[LITMUS^RT] RFC: Impl. of Queue Locks in Litmus

Sun Oct 6 00:51:15 CEST 2013

Hi Everyone,

There was some discussion/confusion here at UNC a few weeks ago on whether or not Litmus used queue locks or ticket locks.  A little investigation confirmed that we indeed use Linux's ticket locks.  As Björn's dissertation shows, queue locks are generally preferable over ticket locks.  I've uploaded a work-in-progress branch (wip-queue-locks) to github that introduces an implementation of queue locks.  This implementation is based upon the userspace implementation Björn made for his dissertation, with a few modifications to make it work in kernelspace.  I'd like to solicit comments on this implementation from those who are particularly experienced with memory barriers and atomics.

A few questions:
1) Did I use smp_mb() correctly?  Documentation/atomic_ops.txt says that atomic_cmpxchg() is not a memory barrier, so I added my own.
2) Is there a way to get rid of "volatile" in mcspnode_t?  I'm fine with 'volatile' being there, but Documentation/volatile-considered-harmful.txt says we should avoid it, if possible.
3) The space complexity of this implementation is pretty awful.  Each queue lock takes (m+1) cache lines.  On a 32-core Intel platform, that's nearly half a page of data (each cache line is 64 bytes).  Of course, the whole point of a queue lock is to ensure that each CPU never touches more than two or three lines, so it's not as though a queue lock is going to wipe out the cache.  Nevertheless, any ideas on how to reduce the queue lock's memory footprint and still benefit from O(1) remote accesses?

The branch also introduces "litmus_spinlock_t".  When CONFIG_LITMUS_SPINLOCK is set, litmus_spinlock_t points to queue locks, raw_spinlocks_t otherwise.  I've tested queue locks in G-EDF under heavy load.  All real-time tasks ran to completion.  There were no panics nor warnings, so that is encouraging.

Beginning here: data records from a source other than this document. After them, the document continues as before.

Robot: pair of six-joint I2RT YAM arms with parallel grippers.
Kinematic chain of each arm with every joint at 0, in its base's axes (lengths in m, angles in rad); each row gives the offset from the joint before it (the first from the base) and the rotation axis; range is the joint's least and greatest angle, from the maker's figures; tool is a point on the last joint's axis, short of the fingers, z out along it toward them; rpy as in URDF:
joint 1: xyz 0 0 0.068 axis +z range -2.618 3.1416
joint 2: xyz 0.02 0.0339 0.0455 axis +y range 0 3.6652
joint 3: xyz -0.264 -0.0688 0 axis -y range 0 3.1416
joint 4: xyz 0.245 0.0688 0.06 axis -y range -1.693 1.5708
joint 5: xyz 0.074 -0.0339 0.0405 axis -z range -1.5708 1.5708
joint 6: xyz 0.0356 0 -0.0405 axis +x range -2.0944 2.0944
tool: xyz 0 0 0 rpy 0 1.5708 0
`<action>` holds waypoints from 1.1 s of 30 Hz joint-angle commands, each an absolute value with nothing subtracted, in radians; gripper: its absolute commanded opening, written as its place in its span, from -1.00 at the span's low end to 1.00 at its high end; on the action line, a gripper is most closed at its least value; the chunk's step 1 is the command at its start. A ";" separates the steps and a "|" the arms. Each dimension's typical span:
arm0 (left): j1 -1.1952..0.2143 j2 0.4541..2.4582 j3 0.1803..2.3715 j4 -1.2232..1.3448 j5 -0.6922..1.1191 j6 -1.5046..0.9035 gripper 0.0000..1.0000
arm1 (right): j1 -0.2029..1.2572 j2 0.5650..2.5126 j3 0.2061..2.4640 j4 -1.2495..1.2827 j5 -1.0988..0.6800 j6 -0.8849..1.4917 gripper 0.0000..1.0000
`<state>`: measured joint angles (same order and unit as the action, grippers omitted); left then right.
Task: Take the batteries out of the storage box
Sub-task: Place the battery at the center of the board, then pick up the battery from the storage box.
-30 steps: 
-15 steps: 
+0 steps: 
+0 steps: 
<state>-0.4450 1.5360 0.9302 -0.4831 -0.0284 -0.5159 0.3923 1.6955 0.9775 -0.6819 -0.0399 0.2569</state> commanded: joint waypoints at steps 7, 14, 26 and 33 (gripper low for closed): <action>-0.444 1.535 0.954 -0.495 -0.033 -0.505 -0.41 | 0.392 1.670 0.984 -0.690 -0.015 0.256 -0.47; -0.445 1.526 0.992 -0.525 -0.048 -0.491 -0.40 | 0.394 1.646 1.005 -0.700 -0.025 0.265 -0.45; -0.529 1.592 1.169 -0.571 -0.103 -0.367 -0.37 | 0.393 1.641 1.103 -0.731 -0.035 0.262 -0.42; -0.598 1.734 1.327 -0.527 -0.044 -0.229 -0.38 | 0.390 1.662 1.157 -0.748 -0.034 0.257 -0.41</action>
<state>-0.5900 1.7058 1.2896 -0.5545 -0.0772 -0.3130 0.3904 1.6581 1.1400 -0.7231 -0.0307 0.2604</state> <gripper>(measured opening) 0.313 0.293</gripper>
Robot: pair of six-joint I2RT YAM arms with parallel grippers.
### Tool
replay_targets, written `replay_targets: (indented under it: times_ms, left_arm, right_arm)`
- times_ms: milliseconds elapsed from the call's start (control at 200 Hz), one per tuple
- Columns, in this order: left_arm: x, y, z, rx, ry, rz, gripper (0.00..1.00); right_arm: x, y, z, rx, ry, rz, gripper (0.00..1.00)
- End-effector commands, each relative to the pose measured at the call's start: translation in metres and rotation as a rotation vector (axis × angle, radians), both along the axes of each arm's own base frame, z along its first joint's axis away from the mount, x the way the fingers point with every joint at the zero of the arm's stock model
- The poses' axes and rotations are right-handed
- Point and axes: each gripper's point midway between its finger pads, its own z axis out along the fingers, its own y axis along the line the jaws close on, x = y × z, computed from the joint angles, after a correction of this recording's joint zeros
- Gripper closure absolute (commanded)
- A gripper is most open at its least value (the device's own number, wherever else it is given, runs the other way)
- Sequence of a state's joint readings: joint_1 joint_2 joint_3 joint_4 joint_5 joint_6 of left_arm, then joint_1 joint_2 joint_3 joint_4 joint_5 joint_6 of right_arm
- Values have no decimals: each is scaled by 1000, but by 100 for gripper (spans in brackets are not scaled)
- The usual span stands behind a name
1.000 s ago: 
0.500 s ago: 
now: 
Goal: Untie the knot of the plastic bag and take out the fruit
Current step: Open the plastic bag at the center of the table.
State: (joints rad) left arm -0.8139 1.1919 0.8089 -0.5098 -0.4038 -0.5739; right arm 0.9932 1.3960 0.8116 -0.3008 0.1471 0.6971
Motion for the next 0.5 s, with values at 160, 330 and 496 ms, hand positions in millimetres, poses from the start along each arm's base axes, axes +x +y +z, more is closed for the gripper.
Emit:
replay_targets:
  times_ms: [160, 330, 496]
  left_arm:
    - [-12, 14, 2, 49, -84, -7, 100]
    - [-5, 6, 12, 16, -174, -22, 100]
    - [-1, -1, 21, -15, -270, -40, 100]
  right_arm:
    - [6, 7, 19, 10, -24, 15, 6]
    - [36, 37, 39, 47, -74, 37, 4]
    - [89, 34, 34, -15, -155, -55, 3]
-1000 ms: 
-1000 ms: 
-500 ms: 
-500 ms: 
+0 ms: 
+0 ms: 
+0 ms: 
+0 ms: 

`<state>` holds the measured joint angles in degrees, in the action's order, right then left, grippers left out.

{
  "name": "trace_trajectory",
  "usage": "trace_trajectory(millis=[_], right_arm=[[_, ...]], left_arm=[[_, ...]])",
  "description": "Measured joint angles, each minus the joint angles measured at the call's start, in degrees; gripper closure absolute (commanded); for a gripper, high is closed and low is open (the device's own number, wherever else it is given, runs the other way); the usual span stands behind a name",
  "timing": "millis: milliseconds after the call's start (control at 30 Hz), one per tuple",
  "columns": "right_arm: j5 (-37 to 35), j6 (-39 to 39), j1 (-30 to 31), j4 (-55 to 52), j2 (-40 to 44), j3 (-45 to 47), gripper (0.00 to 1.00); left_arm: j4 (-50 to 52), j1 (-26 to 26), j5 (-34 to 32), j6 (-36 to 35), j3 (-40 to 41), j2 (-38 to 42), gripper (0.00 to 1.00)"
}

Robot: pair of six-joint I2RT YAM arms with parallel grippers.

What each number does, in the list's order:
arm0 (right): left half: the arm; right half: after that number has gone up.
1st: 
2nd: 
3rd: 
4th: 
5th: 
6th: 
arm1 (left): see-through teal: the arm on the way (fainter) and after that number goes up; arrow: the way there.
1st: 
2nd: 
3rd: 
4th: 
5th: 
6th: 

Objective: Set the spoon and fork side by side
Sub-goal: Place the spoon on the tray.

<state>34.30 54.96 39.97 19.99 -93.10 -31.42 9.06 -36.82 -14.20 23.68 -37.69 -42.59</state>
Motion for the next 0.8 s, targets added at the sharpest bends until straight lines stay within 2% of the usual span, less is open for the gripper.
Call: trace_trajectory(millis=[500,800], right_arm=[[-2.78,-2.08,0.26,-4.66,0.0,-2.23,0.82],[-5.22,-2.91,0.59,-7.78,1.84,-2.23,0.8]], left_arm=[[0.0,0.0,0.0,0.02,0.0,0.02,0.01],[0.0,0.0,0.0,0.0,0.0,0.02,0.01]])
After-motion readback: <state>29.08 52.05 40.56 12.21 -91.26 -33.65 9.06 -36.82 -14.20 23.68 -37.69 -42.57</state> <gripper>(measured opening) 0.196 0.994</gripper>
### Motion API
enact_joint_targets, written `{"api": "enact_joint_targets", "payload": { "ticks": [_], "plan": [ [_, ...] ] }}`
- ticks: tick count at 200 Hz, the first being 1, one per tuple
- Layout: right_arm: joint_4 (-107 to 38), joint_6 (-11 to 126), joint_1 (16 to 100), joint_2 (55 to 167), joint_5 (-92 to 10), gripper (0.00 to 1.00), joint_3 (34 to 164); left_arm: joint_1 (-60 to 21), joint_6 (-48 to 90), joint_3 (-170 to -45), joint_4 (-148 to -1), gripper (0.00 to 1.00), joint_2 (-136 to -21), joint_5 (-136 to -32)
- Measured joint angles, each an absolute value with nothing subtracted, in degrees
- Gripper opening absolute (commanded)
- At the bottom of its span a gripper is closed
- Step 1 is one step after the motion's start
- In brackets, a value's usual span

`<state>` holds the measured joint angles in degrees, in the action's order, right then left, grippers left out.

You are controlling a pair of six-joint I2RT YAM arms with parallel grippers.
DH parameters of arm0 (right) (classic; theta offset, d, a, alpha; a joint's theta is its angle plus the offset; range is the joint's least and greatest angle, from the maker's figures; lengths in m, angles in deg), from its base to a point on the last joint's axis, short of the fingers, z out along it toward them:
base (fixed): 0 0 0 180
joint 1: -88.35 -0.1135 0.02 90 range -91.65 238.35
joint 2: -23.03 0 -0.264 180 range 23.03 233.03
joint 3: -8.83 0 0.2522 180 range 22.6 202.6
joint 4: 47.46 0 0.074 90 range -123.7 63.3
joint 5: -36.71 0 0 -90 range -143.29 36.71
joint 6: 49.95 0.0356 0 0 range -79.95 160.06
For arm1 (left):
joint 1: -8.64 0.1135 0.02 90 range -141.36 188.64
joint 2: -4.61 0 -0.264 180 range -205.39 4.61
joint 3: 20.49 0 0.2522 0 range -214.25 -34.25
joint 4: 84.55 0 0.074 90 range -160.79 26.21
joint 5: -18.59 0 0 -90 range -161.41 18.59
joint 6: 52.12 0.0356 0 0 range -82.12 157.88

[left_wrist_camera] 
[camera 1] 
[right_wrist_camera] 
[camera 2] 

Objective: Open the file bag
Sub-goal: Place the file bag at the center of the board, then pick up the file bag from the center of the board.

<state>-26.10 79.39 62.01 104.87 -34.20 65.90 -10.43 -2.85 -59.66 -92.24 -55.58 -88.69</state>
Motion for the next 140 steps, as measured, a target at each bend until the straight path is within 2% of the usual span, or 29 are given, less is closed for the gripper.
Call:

In addition to soliciting comments on this implementation, I also plan on asking some of our new Litmus developers at UNC to profile scheduling overheads on a 24-core, globally-scheduled, system to see if there is any real benefit to using queue locks in this context.  I think we'll look at worst-case scheduling overheads and maybe cache performance counters.  Are there any other metrics that we should consider?

Here's a link to the queue lock implementation on github: https://github.com/LITMUS-RT/litmus-rt/blob/wip-queue-locks/include/litmus/mcsplock.h

Thanks,
Glenn